═══ Listed entries ═══
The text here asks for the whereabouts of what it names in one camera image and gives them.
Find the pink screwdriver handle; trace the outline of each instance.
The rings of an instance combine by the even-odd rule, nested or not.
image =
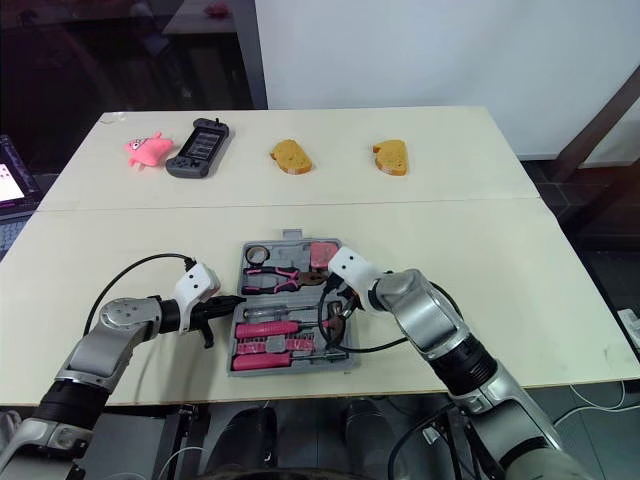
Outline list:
═══
═══ Listed entries ═══
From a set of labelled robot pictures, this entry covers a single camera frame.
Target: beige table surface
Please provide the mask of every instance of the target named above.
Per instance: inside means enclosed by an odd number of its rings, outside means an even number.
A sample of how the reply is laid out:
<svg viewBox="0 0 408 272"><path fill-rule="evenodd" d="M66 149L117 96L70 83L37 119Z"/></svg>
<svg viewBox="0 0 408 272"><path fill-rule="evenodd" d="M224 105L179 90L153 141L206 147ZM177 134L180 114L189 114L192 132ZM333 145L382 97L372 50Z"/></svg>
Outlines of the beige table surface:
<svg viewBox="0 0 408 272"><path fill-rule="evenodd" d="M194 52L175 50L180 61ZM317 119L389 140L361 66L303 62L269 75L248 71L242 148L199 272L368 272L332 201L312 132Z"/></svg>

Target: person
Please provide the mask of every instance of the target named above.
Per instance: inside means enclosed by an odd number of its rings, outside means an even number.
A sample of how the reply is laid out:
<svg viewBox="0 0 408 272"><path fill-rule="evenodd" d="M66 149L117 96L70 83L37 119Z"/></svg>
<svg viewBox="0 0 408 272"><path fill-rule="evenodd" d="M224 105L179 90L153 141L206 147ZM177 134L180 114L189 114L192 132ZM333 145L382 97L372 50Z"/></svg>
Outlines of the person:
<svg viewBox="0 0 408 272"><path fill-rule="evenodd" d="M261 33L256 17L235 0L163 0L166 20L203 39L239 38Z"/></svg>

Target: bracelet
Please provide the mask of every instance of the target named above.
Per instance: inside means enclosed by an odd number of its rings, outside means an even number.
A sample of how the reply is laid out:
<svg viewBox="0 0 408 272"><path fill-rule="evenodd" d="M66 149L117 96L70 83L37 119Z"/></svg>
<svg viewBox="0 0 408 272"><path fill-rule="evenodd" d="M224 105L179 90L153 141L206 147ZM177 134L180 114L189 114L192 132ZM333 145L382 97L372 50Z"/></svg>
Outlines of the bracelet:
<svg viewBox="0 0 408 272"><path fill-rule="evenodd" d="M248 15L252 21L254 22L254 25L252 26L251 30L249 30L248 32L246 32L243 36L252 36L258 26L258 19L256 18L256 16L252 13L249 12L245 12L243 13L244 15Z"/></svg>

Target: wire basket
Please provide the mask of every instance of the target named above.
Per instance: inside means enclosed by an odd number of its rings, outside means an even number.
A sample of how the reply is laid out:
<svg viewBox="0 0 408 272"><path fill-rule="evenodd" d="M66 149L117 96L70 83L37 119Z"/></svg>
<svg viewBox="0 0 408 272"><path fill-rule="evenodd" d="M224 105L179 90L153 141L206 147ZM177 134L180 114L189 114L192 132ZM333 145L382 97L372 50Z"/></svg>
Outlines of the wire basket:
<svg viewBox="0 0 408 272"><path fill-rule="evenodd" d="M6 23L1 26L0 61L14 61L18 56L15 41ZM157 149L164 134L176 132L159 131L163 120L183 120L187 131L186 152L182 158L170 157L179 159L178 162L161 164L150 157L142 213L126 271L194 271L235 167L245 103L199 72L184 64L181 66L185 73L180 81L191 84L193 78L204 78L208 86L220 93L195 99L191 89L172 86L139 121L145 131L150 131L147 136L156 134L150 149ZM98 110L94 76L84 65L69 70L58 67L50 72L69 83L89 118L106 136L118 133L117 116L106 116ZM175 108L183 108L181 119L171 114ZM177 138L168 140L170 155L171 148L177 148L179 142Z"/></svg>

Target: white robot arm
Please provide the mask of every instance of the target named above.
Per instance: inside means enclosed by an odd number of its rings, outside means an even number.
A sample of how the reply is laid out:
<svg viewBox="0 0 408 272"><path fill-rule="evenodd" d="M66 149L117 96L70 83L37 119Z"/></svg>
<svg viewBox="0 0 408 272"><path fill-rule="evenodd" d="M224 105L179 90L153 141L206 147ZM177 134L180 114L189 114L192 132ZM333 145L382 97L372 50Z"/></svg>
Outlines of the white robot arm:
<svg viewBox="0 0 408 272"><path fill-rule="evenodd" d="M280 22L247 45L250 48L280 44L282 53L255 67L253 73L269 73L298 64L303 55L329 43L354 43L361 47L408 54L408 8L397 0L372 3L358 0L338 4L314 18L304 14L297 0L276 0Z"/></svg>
═══
- _Work order_
All lines of the entries containing the string "camera" must be shown in full.

- _Exercise result_
The text here asks for the whereabouts of what it names in one camera image and gives them.
From a set of labelled robot pictures, this entry covers a single camera frame.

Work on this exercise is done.